Small methylated amines are also considered as potential nitrogen source for many members of the marine Roseobacter clade [41]. In contrast to L. nanhaiensis DSM 24252T (IMG object ID 2521172577), no methylamine-utilizing genes could be detected in P. arcticus strain DSM 23566T, nor in P. gallaeciensis. When using the suggested protein sequences for trimethylamine monooxygenase (Tmm, ACK52489) and GMA synthetase (GmaS, BAF99006) [41] as query in the BLAST in the IMG database [42,43] no hits (≥e-80 [44],) were found. Lower e-value cutoffs (> e-30) yielded some hits but in contrast to methylamine-utilizing genes [41], these hits were not clustered together.
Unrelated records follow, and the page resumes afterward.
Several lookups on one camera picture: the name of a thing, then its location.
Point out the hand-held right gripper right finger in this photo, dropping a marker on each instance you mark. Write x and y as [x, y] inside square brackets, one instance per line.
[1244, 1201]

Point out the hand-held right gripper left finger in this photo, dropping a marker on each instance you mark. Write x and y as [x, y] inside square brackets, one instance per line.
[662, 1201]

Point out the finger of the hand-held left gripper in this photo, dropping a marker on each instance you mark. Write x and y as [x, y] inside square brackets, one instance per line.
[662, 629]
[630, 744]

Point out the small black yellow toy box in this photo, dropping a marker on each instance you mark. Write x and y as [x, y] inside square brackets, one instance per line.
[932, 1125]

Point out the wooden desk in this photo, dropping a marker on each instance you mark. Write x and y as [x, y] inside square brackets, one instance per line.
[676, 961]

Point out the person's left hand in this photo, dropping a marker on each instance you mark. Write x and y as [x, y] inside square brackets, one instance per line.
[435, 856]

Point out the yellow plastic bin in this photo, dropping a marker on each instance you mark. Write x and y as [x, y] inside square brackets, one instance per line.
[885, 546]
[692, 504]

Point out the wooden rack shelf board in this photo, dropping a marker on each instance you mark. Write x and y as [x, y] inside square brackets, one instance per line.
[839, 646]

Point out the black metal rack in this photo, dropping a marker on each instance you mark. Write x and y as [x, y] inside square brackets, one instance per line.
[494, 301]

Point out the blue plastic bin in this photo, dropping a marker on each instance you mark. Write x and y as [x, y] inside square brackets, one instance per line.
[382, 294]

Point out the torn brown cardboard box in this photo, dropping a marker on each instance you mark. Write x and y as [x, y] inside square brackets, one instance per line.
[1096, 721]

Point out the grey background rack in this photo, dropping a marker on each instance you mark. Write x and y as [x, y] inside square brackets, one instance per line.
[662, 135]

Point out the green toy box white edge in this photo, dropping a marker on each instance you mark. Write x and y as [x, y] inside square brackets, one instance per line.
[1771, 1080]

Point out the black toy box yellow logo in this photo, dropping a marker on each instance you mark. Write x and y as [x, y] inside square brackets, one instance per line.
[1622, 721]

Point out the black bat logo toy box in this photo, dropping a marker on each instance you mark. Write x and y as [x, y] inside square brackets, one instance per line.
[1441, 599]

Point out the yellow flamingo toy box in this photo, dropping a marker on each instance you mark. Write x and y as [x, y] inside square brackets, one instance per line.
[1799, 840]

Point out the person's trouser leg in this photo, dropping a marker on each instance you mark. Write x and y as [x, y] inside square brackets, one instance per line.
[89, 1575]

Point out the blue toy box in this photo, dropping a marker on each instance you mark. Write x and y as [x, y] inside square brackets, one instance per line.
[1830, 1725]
Although the strain did not grow with serine, L-glutamate or leucine as single substrate [1], L-serine dehydratase (EC:4.3.1.17, Phaar_02408) and threonine dehydratase (EC:4.3.1.19, Phaar_00247, _03532, _03664) genes, which catalyze the conversion of serine to pyruvate are found. The glutamate dehydrogenase (NAD(P)+) (EC:1.4.1.3, Phaar_00693) gene degrading L-glutamate to 2-oxoglutarate is also present in the genome sequence. However, we cannot exclude a putative lack of respective transport systems. For leucine degradation, all but one gene is present; dihydrolipoamide transacylase (EC:2.3.1.168). When using the respective protein sequence from the leucine utilizer Paracoccus denitrificans PD1222 as query through BLASTP, no hits were found in strain DSM 23566T. Interestingly, in P. daeponensis (IMG object ID 2521172619) which is known to grow with leucine, but also in P. caeruleus (IMG object ID 2512047087) the respective gene is located on an extrachromosomal element by which all genes of the leucine degradation pathway are found.

Mobile genetic elements

Genomic diversification of bacteria is known to be driven by phage-mediated horizontal gene transfer. Prophage-like structures are found in many (marine) bacteria [45,46]. In strain DSM 23566T, 58 genes were annotated as phage genes. This number is distinctly higher than those in the phylogenetically related Phaeobacter and Leisingera species (Figure 1; 8–38 phage genes) and in other Roseobacter clade bacteria [47]. Analysis of the genome of strain DSM 23566T with PHAST [48] revealed eight prophage regions, two of which were intact, another four of which were questionable and two that were incomplete (Table 5). These prophage regions constituted nearly 5% of the bacterial chromosome (cArct_4215). One of the intact prophage regions (7) is likely a Mu-like phage, since many of the coding sequences (mostly corresponding to Phaar_02143 – Phaar_02190) yielded hits with Rhodobacter phage RcapMu (NC_016165), Enterobacteria phage Mu (NC_000929) and Burkholderia phage BcepMu (NC_005882). The incomplete prophage region 3 also had hits to Mu-like phages. Mu-like phages are known to pack and transfer flanking host DNA in addition to their own genome and are found in Rhodobacter capsulatus, although they are more common in Gammaproteobacteria [49].
Table 5.

Prophage regions in the genome of P. arcticus DSM 23566T cArct_4215, GC% = 59.10%, length = 4,215,469 bp

Region

Region-Length

Completeness

Score

#CDS

Region-Position

Specific Keyword

GC-%

1

14.7 Kb

questionable

70

18

3284-18065

fiber, tail, head, lysin

60.91%

2

22.0 Kb

incomplete

50

22

1599730–1621795

integrase, terminase

58.75%

3

18.5 Kb

incomplete

40

22

1804950–1823500

transposase

55.77%

4

17.0 Kb

intact

100

20

1905214–1922300

capsid, fiber, tail, head, Portal, terminase, protease

62.27%

5

33.8 Kb

questionable

90

37

2111516–2145342

integrase, tail, head, terminase, lysin

59.92%

6

31.3 Kb

questionable

70

25

2203367–2234719

integrase, tail, transposase

57.69%

7

33.3 Kb

intact

110

46

2247246–2280565

tail, plate, transposase, portal, terminase, protease

58.80%

8

33.5 Kb

questionable

90

19

2437800–2471330

integrase, fiber, tail, head, lysin

60.17%

†COMPLETENESS, a prediction of whether the region contains an intact or incomplete prophage based on the applied criteria of PHAST; SCORE, the score of the region based on the applied criteria of PHAST; #CDS, the number of coding sequence; REGION_POSITION, the start and end positions of the region on the bacterial chromosome; GC-%, the percentage of GC nucleotides of the region.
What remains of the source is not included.